TASK GOAL = The records below are to be repeated exactly, and their pictures left out.

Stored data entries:
--- START ---

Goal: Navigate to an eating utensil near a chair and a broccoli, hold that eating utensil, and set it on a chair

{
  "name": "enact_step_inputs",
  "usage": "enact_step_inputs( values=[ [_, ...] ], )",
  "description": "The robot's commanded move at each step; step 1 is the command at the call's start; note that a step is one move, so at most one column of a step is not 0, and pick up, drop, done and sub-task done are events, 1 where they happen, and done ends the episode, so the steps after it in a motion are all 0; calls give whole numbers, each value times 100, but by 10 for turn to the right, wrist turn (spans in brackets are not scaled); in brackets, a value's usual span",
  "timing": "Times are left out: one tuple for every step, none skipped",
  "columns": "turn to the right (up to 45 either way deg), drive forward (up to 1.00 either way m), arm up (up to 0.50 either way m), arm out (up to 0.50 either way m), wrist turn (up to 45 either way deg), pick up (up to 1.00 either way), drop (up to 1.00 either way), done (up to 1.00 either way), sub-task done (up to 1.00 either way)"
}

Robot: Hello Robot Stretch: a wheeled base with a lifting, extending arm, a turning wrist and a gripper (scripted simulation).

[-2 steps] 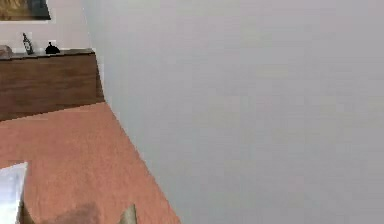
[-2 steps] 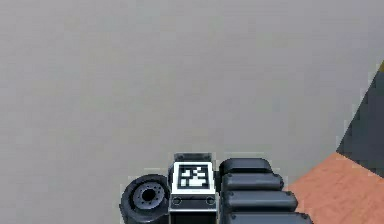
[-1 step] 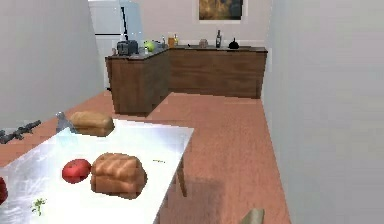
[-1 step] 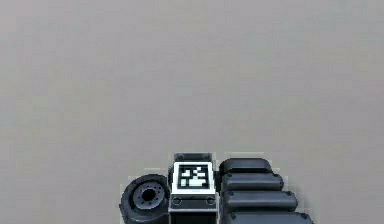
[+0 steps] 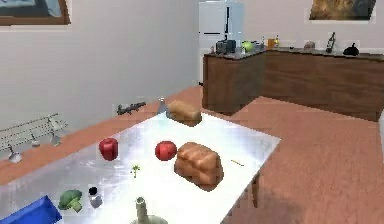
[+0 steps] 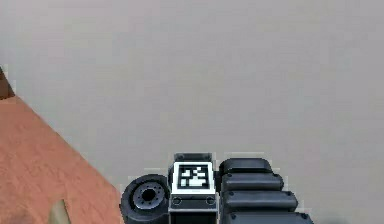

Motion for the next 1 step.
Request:
enact_step_inputs(
  values=[
    [450, 0, 0, 0, 0, 0, 0, 0, 0]
  ],
)
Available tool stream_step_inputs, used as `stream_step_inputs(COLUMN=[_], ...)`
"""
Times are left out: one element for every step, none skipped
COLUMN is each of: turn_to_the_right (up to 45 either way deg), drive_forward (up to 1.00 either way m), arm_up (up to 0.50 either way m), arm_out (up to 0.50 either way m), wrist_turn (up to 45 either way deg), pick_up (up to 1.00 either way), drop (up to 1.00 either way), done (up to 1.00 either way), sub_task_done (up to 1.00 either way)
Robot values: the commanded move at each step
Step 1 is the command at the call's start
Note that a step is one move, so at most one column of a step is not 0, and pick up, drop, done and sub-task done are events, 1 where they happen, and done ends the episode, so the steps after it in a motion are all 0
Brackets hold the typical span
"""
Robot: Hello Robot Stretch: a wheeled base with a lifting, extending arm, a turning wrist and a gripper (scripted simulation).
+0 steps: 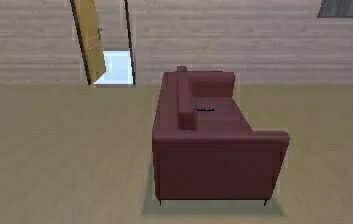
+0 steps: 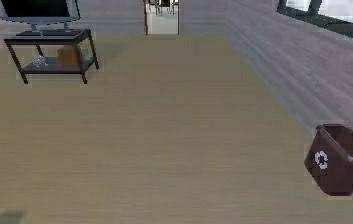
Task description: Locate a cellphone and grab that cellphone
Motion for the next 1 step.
stream_step_inputs(turn_to_the_right=[45.0], drive_forward=[0.00], arm_up=[0.00], arm_out=[0.00], wrist_turn=[0.0], pick_up=[0.00], drop=[0.00], done=[0.00], sub_task_done=[0.00])
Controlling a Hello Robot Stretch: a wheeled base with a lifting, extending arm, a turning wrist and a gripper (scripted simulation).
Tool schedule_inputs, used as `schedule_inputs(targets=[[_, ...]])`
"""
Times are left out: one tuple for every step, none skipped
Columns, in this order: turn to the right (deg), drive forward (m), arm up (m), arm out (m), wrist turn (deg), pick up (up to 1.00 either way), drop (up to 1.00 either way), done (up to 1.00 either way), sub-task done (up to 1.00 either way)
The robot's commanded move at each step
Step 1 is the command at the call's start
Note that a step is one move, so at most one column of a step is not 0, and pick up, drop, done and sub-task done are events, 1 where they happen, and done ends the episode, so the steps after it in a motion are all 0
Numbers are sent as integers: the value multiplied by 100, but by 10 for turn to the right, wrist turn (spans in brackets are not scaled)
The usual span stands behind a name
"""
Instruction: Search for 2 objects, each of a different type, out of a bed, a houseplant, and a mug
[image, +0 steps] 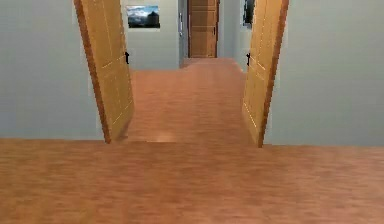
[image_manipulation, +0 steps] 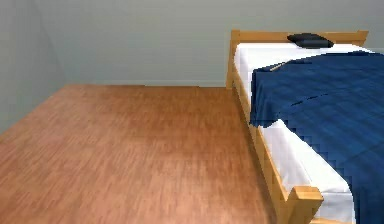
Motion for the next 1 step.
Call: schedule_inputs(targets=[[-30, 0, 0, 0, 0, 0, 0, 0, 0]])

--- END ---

WRITTEN SOLUTION =
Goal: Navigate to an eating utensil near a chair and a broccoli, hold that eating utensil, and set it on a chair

{
  "name": "enact_step_inputs",
  "usage": "enact_step_inputs( values=[ [_, ...] ], )",
  "description": "The robot's commanded move at each step; step 1 is the command at the call's start; note that a step is one move, so at most one column of a step is not 0, and pick up, drop, done and sub-task done are events, 1 where they happen, and done ends the episode, so the steps after it in a motion are all 0; calls give whole numbers, each value times 100, but by 10 for turn to the right, wrist turn (spans in brackets are not scaled); in brackets, a value's usual span",
  "timing": "Times are left out: one tuple for every step, none skipped",
  "columns": "turn to the right (up to 45 either way deg), drive forward (up to 1.00 either way m), arm up (up to 0.50 either way m), arm out (up to 0.50 either way m), wrist turn (up to 45 either way deg), pick up (up to 1.00 either way), drop (up to 1.00 either way), done (up to 1.00 either way), sub-task done (up to 1.00 either way)"
}

Robot: Hello Robot Stretch: a wheeled base with a lifting, extending arm, a turning wrist and a gripper (scripted simulation).

[-2 steps] 
[-2 steps] 
[-1 step] 
[-1 step] 
[+0 steps] 
[+0 steps] 

Motion for the next 1 step.
Request:
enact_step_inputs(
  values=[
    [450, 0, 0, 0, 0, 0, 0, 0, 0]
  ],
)
Available tool stream_step_inputs, used as `stream_step_inputs(COLUMN=[_], ...)`
"""
Times are left out: one element for every step, none skipped
COLUMN is each of: turn_to_the_right (up to 45 either way deg), drive_forward (up to 1.00 either way m), arm_up (up to 0.50 either way m), arm_out (up to 0.50 either way m), wrist_turn (up to 45 either way deg), pick_up (up to 1.00 either way), drop (up to 1.00 either way), done (up to 1.00 either way), sub_task_done (up to 1.00 either way)
Robot values: the commanded move at each step
Step 1 is the command at the call's start
Note that a step is one move, so at most one column of a step is not 0, and pick up, drop, done and sub-task done are events, 1 where they happen, and done ends the episode, so the steps after it in a motion are all 0
Brackets hold the typical span
"""
Robot: Hello Robot Stretch: a wheeled base with a lifting, extending arm, a turning wrist and a gripper (scripted simulation).
+0 steps: 
+0 steps: 
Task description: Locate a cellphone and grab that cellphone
Motion for the next 1 step.
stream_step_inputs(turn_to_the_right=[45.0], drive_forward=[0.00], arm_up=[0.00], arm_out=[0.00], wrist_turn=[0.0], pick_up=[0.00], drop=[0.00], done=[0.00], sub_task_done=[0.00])
Controlling a Hello Robot Stretch: a wheeled base with a lifting, extending arm, a turning wrist and a gripper (scripted simulation).
Tool schedule_inputs, used as `schedule_inputs(targets=[[_, ...]])`
"""
Times are left out: one tuple for every step, none skipped
Columns, in this order: turn to the right (deg), drive forward (m), arm up (m), arm out (m), wrist turn (deg), pick up (up to 1.00 either way), drop (up to 1.00 either way), done (up to 1.00 either way), sub-task done (up to 1.00 either way)
The robot's commanded move at each step
Step 1 is the command at the call's start
Note that a step is one move, so at most one column of a step is not 0, and pick up, drop, done and sub-task done are events, 1 where they happen, and done ends the episode, so the steps after it in a motion are all 0
Numbers are sent as integers: the value multiplied by 100, but by 10 for turn to the right, wrist turn (spans in brackets are not scaled)
The usual span stands behind a name
"""
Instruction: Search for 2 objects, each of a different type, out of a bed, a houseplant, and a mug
[image, +0 steps] 
[image_manipulation, +0 steps] 
Motion for the next 1 step.
Call: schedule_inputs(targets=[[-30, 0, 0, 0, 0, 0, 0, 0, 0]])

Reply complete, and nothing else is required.